Even some of us computer guys struggle at times with solving computer device RFI….just like mortals 😊.
If you only have a couple USB devices then pulling plugs or tracing the few wires will find your problem device soon enough.
I have 18-20 USB devices across with 4 external USB hubs, 3 externally powered, 2 of the 3 industrial metal chassis and ferrites along the way. Pretty solid setup. Many of them are coming and going with equipment experiment, test gear, and my ham radio development efforts. Other devices never change ports. Keeping track of each would be easier if I took the time to label them after each change, but….
Occasionally I have RFI issues causing one (or more) USB devices to drop in and out. Sometimes it is nearly obvious what device is the problem, the IC-705 and IC-905 being typical. I put ferrites on those at each end with another big one in the middle with a few cable turns. That generally solved my issues with those rigs, at least in my shack.
During the ARRL international Digital Contest today I had multiple USB devices affected each transmission. Unplugging 20 devices one by one is not efficient. Device manager only told me the PID/VID of the failed USB device, not much help, though it has clues like hub and port. Problem is you have to translate to your hierarchy of hubs and ports and hub with each port. The IC-705 fix needed beefing up. I had more problem devices still. Even if I labvled the cables it does not tell you what port it is on without some help from a utility program.
The relatively easy answer is to something like USBTreeView utility. Collapse all the top level hubs and wait. Any device that changes status will expand that top level and hub and any hub in its chain. Problem port is obvious with yellow symbol. Next task is to read the device descriptions either side of it to help identify which hub it is. Then use those to determine which end is port 1 then you can locate the failed device (port 3 for example). Some of my 8 port hub consist of 2x 4 port hubs inside. The ports happen to be sequential, hub x=ports 1,2,3,4, hub y=ports 1,2,3,4, appearing as 8 in a row on the outside.
Here is a portion of USB TreeView on my desktop machine with a clean system just to visualize what I am referring to. You do not need to be a IT guru to use this, you only need to look at recognizable names, maybe pull a cord to verify where a cable actually is for verification then count the ports to your problem port location.

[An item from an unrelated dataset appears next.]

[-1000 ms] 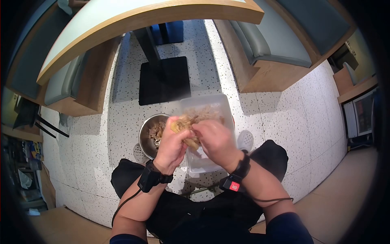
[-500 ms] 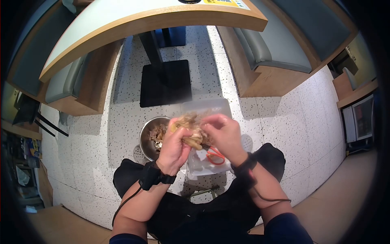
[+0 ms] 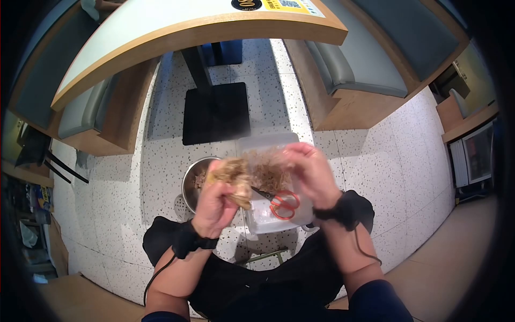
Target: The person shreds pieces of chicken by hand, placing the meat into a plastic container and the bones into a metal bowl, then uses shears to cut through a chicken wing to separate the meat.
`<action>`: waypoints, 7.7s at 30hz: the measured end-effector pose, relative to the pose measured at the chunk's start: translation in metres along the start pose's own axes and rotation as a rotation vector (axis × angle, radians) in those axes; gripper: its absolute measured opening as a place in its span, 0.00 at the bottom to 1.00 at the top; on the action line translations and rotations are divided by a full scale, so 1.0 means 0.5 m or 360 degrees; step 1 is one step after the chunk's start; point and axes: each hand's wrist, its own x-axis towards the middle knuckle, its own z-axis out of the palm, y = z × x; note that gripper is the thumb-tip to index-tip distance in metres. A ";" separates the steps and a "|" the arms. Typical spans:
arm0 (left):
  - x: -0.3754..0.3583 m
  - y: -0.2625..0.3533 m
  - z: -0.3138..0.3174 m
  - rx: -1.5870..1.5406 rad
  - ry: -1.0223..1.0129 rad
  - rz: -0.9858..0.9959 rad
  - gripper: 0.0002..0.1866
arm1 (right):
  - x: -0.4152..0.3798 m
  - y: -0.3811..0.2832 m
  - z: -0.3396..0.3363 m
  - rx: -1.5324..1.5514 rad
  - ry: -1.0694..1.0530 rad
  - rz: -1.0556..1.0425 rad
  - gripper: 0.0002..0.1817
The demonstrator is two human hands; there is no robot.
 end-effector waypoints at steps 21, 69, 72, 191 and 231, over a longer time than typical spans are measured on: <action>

In my case today I found my USB GPS (ublox on Port 1 of and 8 port hub) was dropping off, rare for that to happen. The IC-705 is a regular offender. Better now that I have so many ferrites on it (it was not being used, just in RX on 6M). The last problem device turned out to be a AirSpyHF+ SDR on a 4ft USB extension cable. 1 big ferrite was not enough. It is currently unplugged, I ran out of ferrites.
Now my machine is not beeping at me every FT8/4 transmission.